I say it conscious of how Black men have been hurled at the margins of existence. I’m also aware that being a 28 year old Black woman who has some assets, including my own property in one of the best suburbs of Johannesburg, is uncommon in a society where Black people are systematically infanticised and disenfranchised.
So I am aware that I am assuming a classist posture. And knowing this, I still say with uncompromising conviction that I will not date a broke man.
One of the most dangerous results of being socialised in a heteronormative patriarchal society is that men have a warped sense of what masculinity must look like.
This is especially true of Black men who are raised with deeply problematic ideas about what manhood is, and therefore how women should respond to it. Men, when they’re unable to perform this masculinity that demands them to be providers and the “head of the family”, resort to other means through which to assert that manhood. In return, women are expected to also participate in this performance.
Many financially secure women who have dated broke men will tell you horrific stories about the psychological abuse that they have suffered in the hands of these men, and the many instances where they have had to self-immolate in order to accommodate the shortcomings of such men.
It expresses itself in different ways, but mainly in how these women often have to be ultra domesticated in order to demonstrate that while they are indeed the breadwinners, they’re still the “neck”.
You are constantly having to affirm the man’s manhood by subordinating yourself, at all times paralysed by the fear of offending lest you be accused of doing so because you’re the one bringing the bacon home. And perhaps the worst trait of broke men is their commitment to non-existent victimhood.
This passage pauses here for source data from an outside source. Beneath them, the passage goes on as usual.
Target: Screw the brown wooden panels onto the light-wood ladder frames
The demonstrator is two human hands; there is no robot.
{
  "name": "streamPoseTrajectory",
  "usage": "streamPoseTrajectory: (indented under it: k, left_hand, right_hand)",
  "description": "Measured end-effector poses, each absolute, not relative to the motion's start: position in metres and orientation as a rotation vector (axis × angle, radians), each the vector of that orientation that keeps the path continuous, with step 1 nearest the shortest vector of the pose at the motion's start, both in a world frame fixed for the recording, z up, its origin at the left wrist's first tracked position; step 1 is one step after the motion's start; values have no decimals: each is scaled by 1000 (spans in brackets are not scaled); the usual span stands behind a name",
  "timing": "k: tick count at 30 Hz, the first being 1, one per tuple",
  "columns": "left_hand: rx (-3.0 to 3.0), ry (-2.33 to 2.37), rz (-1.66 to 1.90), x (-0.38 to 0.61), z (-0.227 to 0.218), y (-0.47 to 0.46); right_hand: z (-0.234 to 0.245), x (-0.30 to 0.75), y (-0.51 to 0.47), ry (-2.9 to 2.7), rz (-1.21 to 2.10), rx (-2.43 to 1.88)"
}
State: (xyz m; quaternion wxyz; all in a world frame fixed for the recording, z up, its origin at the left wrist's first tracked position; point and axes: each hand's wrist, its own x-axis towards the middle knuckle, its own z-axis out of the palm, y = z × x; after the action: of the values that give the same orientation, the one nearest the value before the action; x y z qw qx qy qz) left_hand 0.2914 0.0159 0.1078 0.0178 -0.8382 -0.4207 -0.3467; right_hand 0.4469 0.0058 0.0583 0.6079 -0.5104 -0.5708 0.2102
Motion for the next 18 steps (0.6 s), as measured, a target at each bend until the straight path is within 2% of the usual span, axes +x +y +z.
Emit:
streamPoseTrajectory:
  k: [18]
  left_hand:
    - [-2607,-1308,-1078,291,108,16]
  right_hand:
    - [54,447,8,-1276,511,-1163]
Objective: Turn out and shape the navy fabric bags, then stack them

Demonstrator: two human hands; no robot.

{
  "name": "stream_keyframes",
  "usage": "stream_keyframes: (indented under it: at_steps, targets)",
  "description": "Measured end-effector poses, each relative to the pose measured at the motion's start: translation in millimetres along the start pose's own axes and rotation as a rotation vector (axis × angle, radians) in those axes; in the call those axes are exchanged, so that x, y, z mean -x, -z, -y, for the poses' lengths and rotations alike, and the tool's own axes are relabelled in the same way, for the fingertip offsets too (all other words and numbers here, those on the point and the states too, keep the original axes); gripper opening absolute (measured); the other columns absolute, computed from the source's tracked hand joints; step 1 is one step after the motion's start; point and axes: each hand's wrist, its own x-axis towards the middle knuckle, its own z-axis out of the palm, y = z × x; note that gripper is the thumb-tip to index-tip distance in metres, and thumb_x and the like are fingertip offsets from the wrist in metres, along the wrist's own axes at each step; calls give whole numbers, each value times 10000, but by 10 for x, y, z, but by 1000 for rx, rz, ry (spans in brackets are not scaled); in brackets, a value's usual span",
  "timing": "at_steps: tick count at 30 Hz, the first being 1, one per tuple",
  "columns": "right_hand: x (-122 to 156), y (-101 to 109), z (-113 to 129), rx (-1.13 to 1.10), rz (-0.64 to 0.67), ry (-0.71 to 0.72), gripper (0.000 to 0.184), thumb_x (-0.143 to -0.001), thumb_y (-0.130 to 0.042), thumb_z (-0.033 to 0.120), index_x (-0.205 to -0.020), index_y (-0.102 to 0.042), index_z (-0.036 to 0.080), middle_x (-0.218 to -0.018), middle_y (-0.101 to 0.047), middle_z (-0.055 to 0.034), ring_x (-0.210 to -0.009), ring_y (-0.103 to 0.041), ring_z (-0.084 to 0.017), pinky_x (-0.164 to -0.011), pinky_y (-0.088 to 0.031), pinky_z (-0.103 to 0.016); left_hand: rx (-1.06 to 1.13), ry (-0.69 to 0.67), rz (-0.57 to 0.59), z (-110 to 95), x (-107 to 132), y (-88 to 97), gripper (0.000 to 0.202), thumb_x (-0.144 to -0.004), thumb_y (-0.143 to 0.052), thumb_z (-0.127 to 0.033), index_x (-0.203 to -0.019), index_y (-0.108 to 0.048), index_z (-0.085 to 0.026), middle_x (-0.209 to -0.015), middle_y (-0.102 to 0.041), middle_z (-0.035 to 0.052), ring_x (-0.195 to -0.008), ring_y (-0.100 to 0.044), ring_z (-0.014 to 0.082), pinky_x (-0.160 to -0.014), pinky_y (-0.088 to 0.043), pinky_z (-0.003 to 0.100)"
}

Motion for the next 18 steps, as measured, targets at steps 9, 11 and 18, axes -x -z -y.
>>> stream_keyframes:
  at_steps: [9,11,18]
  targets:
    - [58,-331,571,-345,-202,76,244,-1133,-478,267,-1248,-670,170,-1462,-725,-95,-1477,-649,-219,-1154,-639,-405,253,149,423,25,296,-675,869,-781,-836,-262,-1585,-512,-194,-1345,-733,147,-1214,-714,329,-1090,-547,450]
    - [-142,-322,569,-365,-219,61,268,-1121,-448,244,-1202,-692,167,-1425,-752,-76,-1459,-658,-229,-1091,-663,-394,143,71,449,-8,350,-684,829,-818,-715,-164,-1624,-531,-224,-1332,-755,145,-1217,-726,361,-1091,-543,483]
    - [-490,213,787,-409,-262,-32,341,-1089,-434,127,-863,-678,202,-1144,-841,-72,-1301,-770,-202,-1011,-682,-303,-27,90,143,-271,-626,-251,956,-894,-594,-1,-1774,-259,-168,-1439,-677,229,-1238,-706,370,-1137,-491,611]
They believe that their only problem is that they are broke when in reality, it is that like most Black men, they have healing to do which they’re unwilling to acknowledge. So it is easier to claim that they are being disrespected because they’re poor, rather than because they’re themselves fundamentally flawed.
So personally, I am no longer willing to do the emotional labour that broke men demand of women. I’m unwilling to constantly have to perform femininity in order to enable a man’s fragile masculinity to find expression. I’m unwilling to be with a man I cannot radically differ with, or small things like telling him that I don’t want to cook that week, out of fear that he will say I’m undermining him on the basis of my having the financial muscle.
There are very few men whose masculinity is not attached to the benefits of patriarchy. I have never and do not expect a man to give me his money or take care of me. I make my own money. I pay my own bills. If a man gives me money then that’s fine, but I have never asked a partner for money and I certainly do not expect it.
So, I don’t want a man to be financially stable so that he can take care of me, I want him to be financially stable so that he can take care of himself. He must be stable so that it is clear that his problem is not that he’s broke, but that he’s broken and needs to invest the mental and emotional labour demanded to heal.
Men cannot continue to want patriarchy when they are benefitting but reject aspects of it that oppress them. They must learn that patriarchy is unreasonable and unsustainable for everyone.
Until and unless they learn this, they must expect no understanding or favours from their victims. This is my position and I stand by it unapologetically. I, Malaika Mahlatsi, will not date a broke man. I will walk out of that relationship before it even marks one month on a calendar, and I will feel nothing. I will not date a broke man. This is a hill I’m prepared to die on.